Raw data>

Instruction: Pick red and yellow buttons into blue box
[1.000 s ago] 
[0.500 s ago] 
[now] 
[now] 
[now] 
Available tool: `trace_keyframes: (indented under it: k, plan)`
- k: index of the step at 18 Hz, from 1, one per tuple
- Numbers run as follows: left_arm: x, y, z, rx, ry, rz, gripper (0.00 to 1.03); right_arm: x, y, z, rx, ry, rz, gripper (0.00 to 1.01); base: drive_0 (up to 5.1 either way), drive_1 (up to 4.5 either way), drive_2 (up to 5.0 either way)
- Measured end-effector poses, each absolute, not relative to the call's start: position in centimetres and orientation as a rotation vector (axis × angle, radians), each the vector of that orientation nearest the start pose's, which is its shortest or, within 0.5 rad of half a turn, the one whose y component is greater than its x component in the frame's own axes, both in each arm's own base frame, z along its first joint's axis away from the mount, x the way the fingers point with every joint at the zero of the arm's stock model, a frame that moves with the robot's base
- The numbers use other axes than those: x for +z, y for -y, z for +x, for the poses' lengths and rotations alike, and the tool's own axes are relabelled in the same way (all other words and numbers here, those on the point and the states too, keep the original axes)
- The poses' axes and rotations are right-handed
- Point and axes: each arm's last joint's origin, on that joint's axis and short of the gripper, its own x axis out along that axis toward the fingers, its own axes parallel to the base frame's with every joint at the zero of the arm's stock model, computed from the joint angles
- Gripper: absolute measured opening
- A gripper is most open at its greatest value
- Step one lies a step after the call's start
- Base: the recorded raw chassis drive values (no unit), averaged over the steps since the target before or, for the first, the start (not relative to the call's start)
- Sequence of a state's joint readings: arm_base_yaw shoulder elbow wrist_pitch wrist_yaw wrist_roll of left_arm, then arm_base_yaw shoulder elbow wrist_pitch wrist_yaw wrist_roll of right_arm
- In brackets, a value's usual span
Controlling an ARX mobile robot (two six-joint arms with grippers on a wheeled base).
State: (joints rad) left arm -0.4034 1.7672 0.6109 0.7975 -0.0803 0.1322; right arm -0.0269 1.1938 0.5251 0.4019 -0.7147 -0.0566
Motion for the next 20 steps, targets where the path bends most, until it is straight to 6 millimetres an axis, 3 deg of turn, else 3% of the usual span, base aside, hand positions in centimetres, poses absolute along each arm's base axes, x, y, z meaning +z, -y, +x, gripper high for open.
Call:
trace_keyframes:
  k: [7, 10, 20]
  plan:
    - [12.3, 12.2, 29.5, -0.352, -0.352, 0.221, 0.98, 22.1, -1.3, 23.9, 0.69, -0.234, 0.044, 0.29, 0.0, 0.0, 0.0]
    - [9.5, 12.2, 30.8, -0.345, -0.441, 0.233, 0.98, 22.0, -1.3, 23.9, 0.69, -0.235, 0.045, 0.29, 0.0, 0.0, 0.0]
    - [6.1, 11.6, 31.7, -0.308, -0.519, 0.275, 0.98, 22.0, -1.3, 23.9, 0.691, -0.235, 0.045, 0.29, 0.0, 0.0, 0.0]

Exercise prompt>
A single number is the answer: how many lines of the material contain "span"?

Problem solution>
2